Die Hektik brach innerhalb weniger Sekunden aus. Wanna und Fedwick tauschten noch einen hastigen Blick, dann machten sie auf dem Absatz kehrt und rannten, so schnell sie konnten, zum nächsten Stadttor. Dort warfen sie achtlos ihre Taschen in den Schnee, beugten sich vor und verwandelten sich. Als sie Glacies hinter sich ließen, bohrten sich ihre Tatzen in den Schnee hinein.
Aus dem Augenwinkel heraus bekam sie mit, wie der kleine Junge ihnen folgen wollte. Er hatte gerade das Tor erreicht und wollte sich in seine Tiergestalt begeben, als sie kurz innehielt und ein so tiefes Grollen aus ihrer Kehle presste, dass sie vor sich selbst erschrak.
Der Junge kam strauchelnd zum Stehen und blickte ihnen mit großen, besorgten Augen hinterher. Doch statt sich ihr zu widersetzen, nickte er und sammelte ihre Taschen auf.
Er würde warten, da war sich Wanna sicher.
Mit einem großen Satz folgte sie Fedwick.
Orvid war im selben Sommer geboren wie Wanna. Nur ein paar Tage lagen zwischen ihnen. Vielleicht hatte sie deshalb nie verstanden, wie aus Orvid ein so bösartiges Kind werden konnte.
Und bösartig war das einzige Wort, welches ihm gerecht wurde.
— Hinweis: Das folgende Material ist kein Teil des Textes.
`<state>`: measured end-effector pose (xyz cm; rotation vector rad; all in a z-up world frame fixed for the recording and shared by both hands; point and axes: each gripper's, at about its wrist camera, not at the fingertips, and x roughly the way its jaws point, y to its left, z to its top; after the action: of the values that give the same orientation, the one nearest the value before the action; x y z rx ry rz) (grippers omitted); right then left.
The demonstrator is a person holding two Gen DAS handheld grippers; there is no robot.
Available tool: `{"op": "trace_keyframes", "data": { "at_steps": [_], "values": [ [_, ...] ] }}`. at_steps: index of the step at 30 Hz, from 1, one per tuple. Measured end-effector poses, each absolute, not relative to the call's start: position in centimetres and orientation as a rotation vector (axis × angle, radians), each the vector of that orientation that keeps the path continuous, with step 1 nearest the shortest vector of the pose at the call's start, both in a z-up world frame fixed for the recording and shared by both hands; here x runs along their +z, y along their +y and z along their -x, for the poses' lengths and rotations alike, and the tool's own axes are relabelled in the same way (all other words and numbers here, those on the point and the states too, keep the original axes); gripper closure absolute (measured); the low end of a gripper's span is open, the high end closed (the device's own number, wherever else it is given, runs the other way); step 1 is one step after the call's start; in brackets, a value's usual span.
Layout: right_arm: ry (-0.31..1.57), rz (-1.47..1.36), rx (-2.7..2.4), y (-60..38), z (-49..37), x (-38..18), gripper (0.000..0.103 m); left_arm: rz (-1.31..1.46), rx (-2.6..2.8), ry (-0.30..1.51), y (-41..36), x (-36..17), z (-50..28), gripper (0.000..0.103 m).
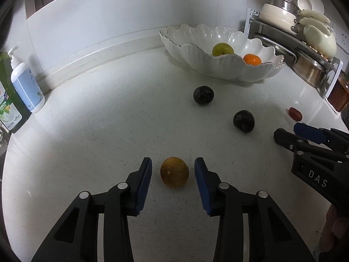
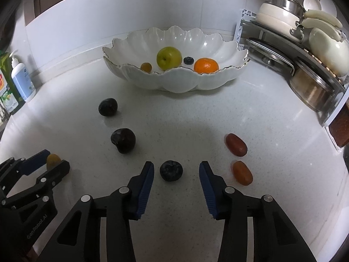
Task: Organize fruits
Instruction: 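Close the left tool on the brown fruit while the right tool grasps the dark plum, then carry the brown fruit in the left tool while the right tool carries the plum to the bowl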
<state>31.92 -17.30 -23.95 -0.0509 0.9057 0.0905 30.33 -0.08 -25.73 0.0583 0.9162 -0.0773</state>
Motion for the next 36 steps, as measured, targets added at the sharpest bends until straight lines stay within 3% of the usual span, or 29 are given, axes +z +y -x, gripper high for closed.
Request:
{"op": "trace_keyframes", "data": {
  "at_steps": [4,7,12,16,36],
  "values": [
    [0.911,0.052,0.095,-17.3,-32.0,-24.1,0.059,-0.054,-0.076,0.928,-0.1,-25.9,-30.5,0.07],
    [0.917,0.055,0.102,-17.3,-32.2,-24.2,0.068,-0.054,-0.076,0.928,-0.1,-26.0,-30.5,0.072],
    [0.921,0.052,0.105,-17.3,-32.5,-24.4,0.07,-0.05,-0.081,0.929,-0.1,-26.0,-30.5,0.076],
    [0.926,0.055,0.12,-17.1,-32.5,-24.6,0.078,-0.048,-0.082,0.929,-0.2,-26.0,-30.5,0.077],
    [0.905,0.049,0.119,-17.3,-32.3,-23.7,0.078,-0.038,-0.086,0.914,-0.3,-25.0,-30.6,0.077]
  ]
}}
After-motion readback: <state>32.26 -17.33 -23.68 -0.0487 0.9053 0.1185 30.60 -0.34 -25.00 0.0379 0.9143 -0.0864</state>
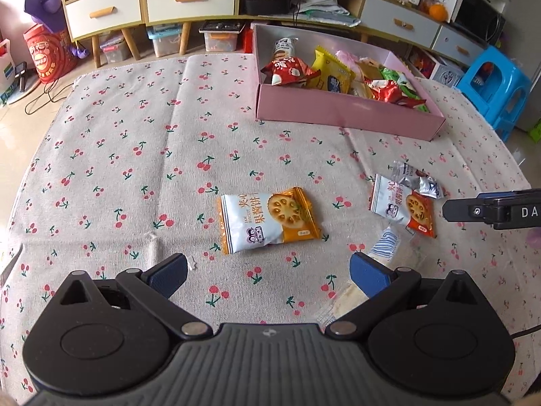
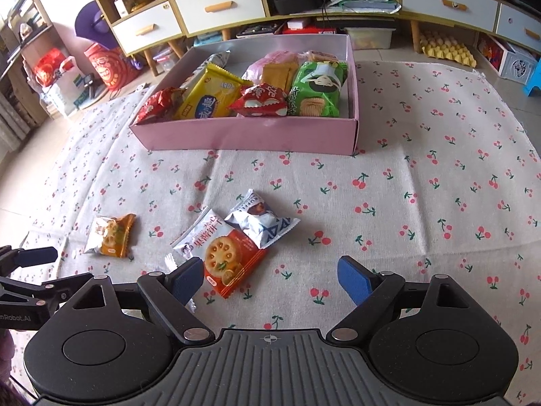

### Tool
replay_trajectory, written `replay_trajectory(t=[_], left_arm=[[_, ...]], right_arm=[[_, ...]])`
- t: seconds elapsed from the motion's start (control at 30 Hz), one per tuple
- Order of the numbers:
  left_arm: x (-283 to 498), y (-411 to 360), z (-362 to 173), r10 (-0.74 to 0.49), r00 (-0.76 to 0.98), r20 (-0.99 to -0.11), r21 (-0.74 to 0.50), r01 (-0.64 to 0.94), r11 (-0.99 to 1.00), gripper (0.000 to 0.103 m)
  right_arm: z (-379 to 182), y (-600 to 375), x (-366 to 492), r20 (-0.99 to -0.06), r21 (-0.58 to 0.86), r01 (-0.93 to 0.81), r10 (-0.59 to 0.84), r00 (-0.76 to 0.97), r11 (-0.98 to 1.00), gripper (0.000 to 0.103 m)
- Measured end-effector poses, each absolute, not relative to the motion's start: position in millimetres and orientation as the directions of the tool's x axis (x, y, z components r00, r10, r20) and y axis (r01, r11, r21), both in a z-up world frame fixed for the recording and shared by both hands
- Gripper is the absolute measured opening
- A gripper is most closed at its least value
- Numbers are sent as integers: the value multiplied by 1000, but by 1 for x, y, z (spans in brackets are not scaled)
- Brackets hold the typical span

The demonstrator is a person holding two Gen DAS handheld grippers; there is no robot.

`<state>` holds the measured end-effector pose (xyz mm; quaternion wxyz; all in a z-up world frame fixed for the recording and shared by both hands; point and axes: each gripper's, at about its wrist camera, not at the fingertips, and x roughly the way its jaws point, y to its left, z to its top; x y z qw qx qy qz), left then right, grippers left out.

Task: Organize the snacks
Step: 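Move both grippers back over the biscuit packets on the cloth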

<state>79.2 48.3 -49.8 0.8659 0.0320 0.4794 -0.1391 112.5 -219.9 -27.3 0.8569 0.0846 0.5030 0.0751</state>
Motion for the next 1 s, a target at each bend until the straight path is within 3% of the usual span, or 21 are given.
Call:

Als sie jünger gewesen waren, hatte er sie nur gehänselt. Sie eine Misces zu nennen, war damals noch das Schlimmste gewesen, das er getan hatte. Aber je älter er wurde, desto grausamer wurden seine Fantasien, und seine Opfer wurden jünger. Laut einem hartnäckigen Gerücht hatte er wohl mal gemeinsam mit seinen Kumpanen ein Mädchen in die Berge geführt, das seitdem kein Wort mehr sprach.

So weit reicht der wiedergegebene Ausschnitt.